*What the task requires*
The lines to repeat are those below from the one containing "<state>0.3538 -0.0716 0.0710" down to the one containing "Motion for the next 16", both included; reproduce them exactly and nothing else.

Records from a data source
%%

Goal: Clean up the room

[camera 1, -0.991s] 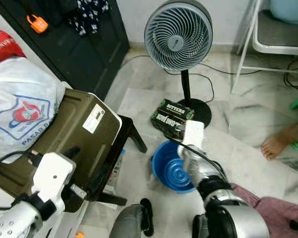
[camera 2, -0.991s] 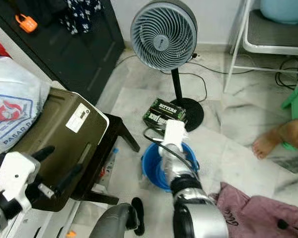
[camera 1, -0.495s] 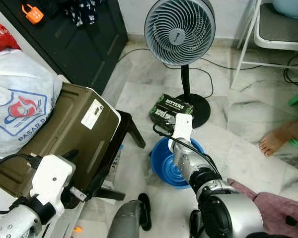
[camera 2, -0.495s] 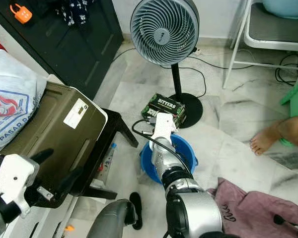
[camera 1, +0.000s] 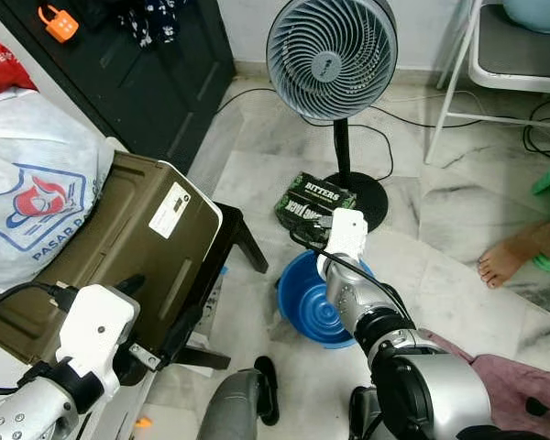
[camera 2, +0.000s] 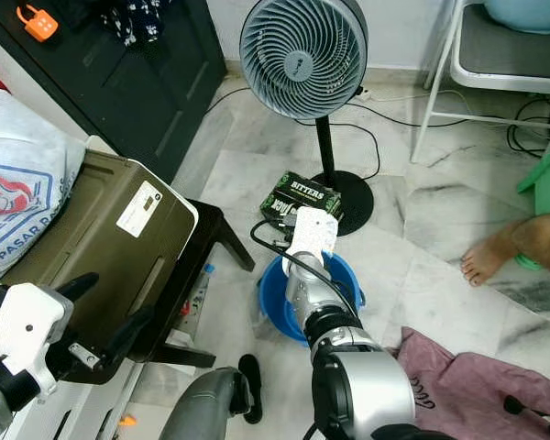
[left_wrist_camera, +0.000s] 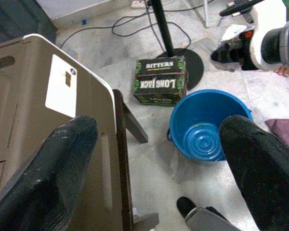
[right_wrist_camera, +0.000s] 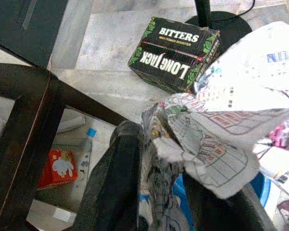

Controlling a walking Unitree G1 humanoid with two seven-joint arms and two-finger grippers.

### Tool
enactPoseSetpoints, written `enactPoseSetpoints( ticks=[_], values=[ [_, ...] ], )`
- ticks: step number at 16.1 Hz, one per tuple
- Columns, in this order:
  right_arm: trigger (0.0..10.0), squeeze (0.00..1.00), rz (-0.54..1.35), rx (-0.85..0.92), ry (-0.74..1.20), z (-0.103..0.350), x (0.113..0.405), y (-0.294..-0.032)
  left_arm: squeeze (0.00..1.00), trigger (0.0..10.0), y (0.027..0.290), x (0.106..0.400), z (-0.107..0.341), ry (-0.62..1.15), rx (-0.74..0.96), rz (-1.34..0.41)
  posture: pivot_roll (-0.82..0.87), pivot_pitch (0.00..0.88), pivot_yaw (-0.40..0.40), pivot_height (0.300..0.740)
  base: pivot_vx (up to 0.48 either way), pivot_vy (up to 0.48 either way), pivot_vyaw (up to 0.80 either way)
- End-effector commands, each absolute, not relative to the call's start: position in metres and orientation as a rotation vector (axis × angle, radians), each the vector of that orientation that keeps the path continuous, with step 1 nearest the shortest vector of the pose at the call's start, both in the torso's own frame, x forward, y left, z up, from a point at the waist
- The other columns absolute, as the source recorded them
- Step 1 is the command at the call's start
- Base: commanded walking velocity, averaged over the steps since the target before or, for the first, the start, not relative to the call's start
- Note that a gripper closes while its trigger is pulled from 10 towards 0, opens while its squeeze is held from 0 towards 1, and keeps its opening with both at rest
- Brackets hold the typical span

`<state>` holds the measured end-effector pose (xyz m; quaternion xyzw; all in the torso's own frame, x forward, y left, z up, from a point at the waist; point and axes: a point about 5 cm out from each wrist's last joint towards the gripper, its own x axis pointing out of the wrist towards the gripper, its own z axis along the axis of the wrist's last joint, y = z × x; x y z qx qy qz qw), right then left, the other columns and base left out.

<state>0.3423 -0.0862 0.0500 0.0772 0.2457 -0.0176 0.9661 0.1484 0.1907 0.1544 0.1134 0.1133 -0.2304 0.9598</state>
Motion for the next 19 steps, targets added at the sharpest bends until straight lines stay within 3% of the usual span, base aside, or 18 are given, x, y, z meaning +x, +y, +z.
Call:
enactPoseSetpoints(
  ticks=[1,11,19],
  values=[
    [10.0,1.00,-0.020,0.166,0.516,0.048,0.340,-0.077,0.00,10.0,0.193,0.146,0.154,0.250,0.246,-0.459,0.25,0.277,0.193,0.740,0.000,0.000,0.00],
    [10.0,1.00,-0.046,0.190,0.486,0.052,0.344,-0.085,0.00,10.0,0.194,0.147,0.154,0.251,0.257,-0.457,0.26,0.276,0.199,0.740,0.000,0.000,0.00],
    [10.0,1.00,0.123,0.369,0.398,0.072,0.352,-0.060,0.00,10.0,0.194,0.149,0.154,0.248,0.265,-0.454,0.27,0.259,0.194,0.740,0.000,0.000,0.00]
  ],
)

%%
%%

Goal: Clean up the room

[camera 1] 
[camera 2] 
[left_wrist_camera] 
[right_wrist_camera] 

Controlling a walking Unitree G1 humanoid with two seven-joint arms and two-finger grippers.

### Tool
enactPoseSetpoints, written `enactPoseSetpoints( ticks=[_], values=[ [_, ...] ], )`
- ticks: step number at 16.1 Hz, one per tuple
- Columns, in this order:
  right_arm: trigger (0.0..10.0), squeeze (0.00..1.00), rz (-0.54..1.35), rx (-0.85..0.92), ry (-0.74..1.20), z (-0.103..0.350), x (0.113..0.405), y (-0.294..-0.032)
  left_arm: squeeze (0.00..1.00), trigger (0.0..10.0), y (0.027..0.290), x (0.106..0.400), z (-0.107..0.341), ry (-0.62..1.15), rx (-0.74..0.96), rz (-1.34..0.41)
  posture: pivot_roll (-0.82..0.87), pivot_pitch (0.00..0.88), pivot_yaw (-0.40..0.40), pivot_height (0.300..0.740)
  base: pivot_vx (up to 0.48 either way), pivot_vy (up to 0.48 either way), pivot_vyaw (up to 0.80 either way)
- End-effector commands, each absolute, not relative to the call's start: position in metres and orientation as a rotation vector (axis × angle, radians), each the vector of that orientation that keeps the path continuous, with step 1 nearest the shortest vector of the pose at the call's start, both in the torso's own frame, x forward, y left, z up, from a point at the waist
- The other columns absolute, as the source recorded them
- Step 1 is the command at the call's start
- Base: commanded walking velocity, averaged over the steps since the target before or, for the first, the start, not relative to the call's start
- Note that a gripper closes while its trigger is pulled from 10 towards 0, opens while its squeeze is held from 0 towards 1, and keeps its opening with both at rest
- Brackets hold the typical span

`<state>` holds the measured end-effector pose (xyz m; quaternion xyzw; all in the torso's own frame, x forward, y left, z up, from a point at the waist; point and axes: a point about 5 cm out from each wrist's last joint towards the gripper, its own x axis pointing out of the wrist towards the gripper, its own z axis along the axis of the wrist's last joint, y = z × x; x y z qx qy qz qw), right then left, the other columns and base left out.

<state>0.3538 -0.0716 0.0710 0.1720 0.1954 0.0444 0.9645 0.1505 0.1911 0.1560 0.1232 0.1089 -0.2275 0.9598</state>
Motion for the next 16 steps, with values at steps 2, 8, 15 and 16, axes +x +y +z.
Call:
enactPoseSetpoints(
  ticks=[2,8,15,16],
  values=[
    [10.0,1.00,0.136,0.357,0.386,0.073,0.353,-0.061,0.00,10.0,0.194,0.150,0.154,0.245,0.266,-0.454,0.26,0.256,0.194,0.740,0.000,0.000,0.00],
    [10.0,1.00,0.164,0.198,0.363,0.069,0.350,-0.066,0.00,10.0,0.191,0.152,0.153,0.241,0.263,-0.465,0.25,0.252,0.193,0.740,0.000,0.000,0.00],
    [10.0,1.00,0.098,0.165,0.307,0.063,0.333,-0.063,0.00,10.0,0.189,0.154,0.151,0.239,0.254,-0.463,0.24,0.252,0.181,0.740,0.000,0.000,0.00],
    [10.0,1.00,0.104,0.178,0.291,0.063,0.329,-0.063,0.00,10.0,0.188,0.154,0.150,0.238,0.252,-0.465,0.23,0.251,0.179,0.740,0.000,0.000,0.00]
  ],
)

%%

*The answer*
<state>0.3538 -0.0716 0.0710 0.1720 0.1954 0.0444 0.9645 0.1505 0.1911 0.1560 0.1232 0.1089 -0.2275 0.9598</state>
Motion for the next 16 steps, with values at steps 2, 8, 15 and 16, axes +x +y +z.

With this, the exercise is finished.